Nathalie Quezada

Personal information
- Full name: Nathalie Alejandra Quezada Altamirano
- Date of birth: 21 June 1989 (age 37)
- Place of birth: Santiago, Chile
- Position: Striker

Team information
- Current team: Cobresal [es]

Senior career*
- Years: Team / Apps / (Gls)
- Universidad de Chile
- 2008: Unión La Calera
- 2009–2012: Colo-Colo
- 2013: Everton [es]
- 2014–2020: Colo-Colo
- 2021: Deportes Puerto Montt [es]
- 2022–2023: Palestino [es]
- 2024–: Cobresal [es]

International career
- 2006–: Chile / 15 / (5)
- 2008: Chile U20
- 2017: Chile (futsal)

Medal record
Women's football
Representing Chile
South American Games
| Silver medal – second place | 2014 Santiago | Team |

= Nathalie Quezada =

Chilean footballer (born 1989)

Nathalie Alejandra Quezada Altamirano is a Chilean football striker, currently playing for Cobresal.

==Club career==
She played the 2011 Copa Libertadores's final.
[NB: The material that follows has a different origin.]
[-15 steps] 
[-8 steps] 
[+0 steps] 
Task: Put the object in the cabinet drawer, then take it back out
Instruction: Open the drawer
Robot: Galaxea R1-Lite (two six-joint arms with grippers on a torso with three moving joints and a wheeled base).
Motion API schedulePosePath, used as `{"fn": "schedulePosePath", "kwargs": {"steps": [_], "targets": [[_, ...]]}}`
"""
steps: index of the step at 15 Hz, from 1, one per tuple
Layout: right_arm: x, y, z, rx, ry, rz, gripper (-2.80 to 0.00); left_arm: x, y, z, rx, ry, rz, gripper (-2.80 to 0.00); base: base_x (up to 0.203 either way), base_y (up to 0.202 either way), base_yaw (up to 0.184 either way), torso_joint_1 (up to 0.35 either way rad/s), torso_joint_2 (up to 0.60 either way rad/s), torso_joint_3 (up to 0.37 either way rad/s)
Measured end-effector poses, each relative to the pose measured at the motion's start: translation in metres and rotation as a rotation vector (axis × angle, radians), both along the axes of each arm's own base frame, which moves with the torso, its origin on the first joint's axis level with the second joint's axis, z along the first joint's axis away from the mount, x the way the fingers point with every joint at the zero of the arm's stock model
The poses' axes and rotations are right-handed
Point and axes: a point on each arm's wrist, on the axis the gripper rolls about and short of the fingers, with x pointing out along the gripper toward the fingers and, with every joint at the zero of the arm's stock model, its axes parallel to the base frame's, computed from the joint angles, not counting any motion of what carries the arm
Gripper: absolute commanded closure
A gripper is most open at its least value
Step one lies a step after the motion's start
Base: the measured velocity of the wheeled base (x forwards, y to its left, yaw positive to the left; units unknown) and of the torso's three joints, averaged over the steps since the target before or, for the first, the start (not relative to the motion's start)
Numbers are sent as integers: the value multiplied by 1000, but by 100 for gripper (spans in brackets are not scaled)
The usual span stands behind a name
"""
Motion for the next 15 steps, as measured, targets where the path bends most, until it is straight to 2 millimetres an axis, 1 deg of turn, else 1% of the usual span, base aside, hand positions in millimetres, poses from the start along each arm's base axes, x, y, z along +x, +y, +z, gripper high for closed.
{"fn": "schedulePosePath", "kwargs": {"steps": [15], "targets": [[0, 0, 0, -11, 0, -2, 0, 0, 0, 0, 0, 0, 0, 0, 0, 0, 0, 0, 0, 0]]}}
In 2021, she played for Deportes Puerto Montt. in the Chilean Championship.

In 2024, she joined Cobresal from Palestino.

==International career==
She has been a member of the Chile national team, taking part in the 2006 and 2010 South American Championships. She also was a member of the Chile squad that won the silver medal at the 2014 South American Games.

As an Under-19 international she played the 2008 U-20 World Cup.

As a futsal player, she represented the Chile national team in the 2017 Copa América.